As to punctuation, once you have it internalized, it’s just like using punctuation in these posts. I don’t stop to think, “oh, I have to put a period at the end of this sentence.” I just “know” it goes there, so I put it there. The same happens after you have been cataloging for awhile. YOu just know and use the punctuation as in any other kind of writing.

I agree that it would be a terrible waste of time for anyone, paraprofessional or degreed librarian to sit around all day thinking about obscure punctuation.

When I write in French or Spanish, which I don’t do as often as I do English, then I DO think about the punctuation because I don’t use it every day. But I don’t do that when I catalog.

So if you could tell me what kind of cataloging seems like data entry to you, I will try to think of a term. Yes?



[...] From the catalogs of babes {May 24, 2010}   where do we go from here? I asked, “where can the interested, engaged, passionate and professionally-inclined librarians go to learn wha…l?” [...]



Ben says:

As a professional cataloger I would be overjoyed to see ISBD punctuation exiled from the MARC format. Not because I think it’s useless (it’s not) or that it would be one more thing I don’t have to know (it wouldn’t), but because it is display-data that doesn’t belong embedded with content-data, and it makes it that much more tricky to get MARC to cooperate with other metadata standards. Alas, this seems to come up at MARBI every couple of years, and routinely gets shot down as “unfeasible at this time”.

As to whether “data entry” is a slur or a compliment… meh, who cares.

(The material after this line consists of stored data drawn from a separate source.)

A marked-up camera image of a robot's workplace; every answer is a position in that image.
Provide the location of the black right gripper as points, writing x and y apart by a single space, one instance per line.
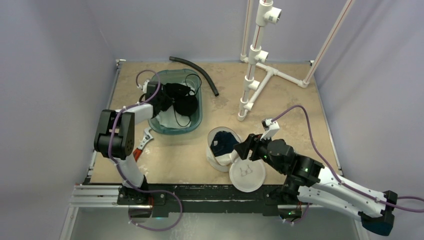
251 146

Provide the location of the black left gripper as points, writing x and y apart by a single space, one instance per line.
169 102

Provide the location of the pale mint white bra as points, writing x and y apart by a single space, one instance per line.
172 120

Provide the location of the black garment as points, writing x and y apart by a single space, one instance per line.
184 100

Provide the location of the navy blue lace bra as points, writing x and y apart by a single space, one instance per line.
223 143

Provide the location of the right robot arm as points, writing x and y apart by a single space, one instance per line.
309 181

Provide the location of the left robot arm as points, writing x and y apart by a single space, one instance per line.
115 135

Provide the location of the teal transparent plastic tub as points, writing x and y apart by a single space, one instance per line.
178 76

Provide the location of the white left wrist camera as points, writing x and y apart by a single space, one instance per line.
148 87

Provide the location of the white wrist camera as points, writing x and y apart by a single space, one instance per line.
271 127
148 87

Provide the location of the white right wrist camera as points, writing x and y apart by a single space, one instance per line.
271 127

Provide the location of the red handled adjustable wrench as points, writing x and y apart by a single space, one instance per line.
147 137

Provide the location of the white PVC pipe frame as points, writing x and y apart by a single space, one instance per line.
258 73

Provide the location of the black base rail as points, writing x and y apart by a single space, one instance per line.
268 200

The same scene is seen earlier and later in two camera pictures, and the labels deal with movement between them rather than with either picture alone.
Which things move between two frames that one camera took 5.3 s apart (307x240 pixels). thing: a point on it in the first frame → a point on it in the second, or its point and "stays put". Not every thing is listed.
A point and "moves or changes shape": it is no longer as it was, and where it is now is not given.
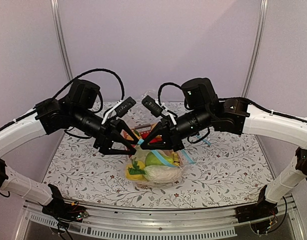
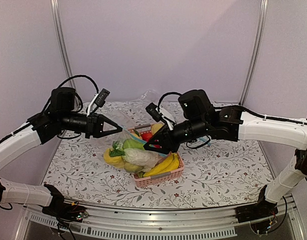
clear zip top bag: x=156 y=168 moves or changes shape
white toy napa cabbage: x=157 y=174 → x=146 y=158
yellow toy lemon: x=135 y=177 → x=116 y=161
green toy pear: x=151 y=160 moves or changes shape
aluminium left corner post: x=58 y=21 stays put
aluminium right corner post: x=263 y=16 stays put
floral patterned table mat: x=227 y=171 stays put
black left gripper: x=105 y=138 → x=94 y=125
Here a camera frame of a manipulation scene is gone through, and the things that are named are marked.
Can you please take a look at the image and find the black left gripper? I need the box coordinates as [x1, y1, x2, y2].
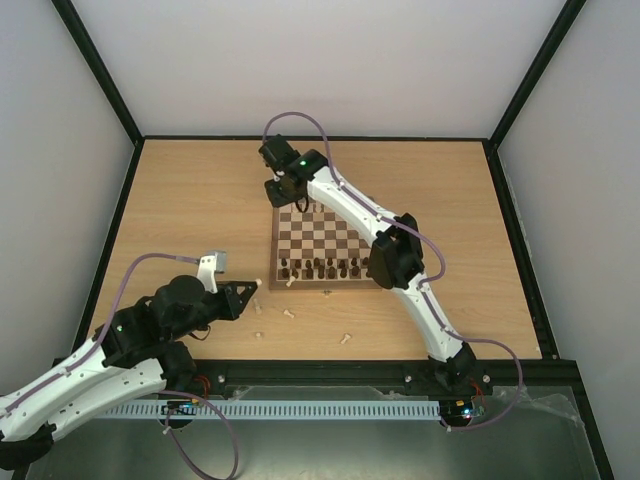
[168, 280, 259, 341]

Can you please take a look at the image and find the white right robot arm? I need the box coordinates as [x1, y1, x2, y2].
[259, 135, 476, 392]

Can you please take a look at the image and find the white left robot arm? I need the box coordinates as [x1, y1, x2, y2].
[1, 275, 257, 452]

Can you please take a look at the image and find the wooden chess board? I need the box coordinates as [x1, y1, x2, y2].
[269, 201, 379, 291]

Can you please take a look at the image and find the clear plastic sheet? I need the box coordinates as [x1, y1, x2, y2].
[492, 386, 584, 427]

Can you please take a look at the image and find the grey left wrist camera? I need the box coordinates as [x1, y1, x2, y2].
[196, 250, 227, 294]

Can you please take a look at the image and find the white slotted cable duct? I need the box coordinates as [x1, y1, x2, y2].
[99, 399, 441, 421]

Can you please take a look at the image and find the black enclosure frame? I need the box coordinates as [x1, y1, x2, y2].
[53, 1, 613, 479]

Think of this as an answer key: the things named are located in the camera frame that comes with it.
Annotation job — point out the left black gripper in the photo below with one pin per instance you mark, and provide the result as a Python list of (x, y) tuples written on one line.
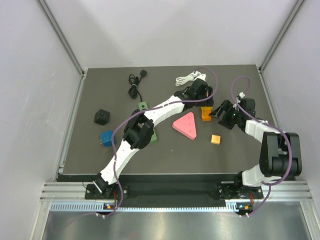
[(207, 100)]

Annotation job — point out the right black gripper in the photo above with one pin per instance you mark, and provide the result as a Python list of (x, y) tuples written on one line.
[(224, 106)]

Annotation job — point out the orange yellow cube socket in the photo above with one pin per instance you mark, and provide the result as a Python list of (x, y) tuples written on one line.
[(205, 113)]

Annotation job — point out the yellow plug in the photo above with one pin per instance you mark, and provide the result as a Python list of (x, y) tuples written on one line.
[(215, 139)]

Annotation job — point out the pink triangular socket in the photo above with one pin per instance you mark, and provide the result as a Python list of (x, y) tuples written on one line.
[(186, 126)]

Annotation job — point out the green power strip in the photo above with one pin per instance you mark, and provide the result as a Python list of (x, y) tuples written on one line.
[(143, 106)]

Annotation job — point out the blue cube plug adapter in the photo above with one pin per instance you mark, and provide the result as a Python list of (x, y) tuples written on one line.
[(106, 138)]

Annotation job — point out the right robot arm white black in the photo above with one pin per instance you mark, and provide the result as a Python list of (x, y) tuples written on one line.
[(280, 153)]

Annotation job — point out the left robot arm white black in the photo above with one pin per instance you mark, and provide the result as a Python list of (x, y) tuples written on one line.
[(139, 128)]

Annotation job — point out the black cube plug adapter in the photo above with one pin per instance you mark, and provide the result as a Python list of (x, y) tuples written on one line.
[(102, 117)]

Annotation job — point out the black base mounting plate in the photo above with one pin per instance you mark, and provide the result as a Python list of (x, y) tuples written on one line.
[(213, 190)]

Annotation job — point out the aluminium frame rail front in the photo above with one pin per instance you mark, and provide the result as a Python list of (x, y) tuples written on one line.
[(287, 191)]

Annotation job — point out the aluminium frame post right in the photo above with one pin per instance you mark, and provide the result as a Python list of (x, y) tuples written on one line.
[(298, 5)]

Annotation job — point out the aluminium frame post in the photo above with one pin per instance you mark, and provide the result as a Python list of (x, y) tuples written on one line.
[(298, 5), (60, 35)]

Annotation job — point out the aluminium frame post left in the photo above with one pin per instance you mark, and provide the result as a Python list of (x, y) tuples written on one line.
[(60, 35)]

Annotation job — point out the grey slotted cable duct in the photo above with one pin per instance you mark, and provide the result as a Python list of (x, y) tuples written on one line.
[(107, 207)]

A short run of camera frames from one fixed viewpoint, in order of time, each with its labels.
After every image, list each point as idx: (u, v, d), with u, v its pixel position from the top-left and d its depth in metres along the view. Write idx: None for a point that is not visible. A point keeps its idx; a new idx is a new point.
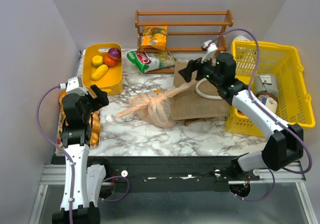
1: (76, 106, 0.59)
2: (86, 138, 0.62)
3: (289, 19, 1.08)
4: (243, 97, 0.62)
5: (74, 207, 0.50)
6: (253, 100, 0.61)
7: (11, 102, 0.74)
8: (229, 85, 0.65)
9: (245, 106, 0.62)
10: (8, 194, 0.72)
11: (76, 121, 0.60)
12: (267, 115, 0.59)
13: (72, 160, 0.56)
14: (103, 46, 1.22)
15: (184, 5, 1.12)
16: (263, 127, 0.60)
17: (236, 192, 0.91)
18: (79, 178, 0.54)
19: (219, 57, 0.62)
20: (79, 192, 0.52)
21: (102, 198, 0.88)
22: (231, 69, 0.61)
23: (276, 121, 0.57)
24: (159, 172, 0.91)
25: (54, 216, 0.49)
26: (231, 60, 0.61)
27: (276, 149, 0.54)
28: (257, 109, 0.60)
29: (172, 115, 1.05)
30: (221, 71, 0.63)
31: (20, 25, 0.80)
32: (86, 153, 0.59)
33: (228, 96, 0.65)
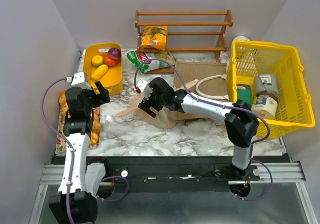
1: (78, 98, 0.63)
2: (87, 130, 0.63)
3: (289, 19, 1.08)
4: (187, 102, 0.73)
5: (71, 190, 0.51)
6: (197, 99, 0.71)
7: (11, 103, 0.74)
8: (173, 97, 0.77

I know the value of my work to the institution I serve, and it is not negligible, whatever you choose to call it. Anyone who really thinks cataloging is justly mindlessly copying information into a database probably also thinks that “if you can read you can cook” and other similar idiocies.

I am more annoyed, to be honest, by the fact that we are all supposed to use “metadata” in every and all circumstances where “cataloging” used to be used. It’s an icky neologism (according to OED the earliest appearance of “metadata” was in the 1960s as a brand-name), particularly when a perfectly good and venerable word already exists.



Ivy—it may not have been your intention to give the impression that you did, but what you wrote and how you wrote was pretty clear to me. One of the great challenges of doctoral work will be to clearly define your arguments and support them with balanced evidence.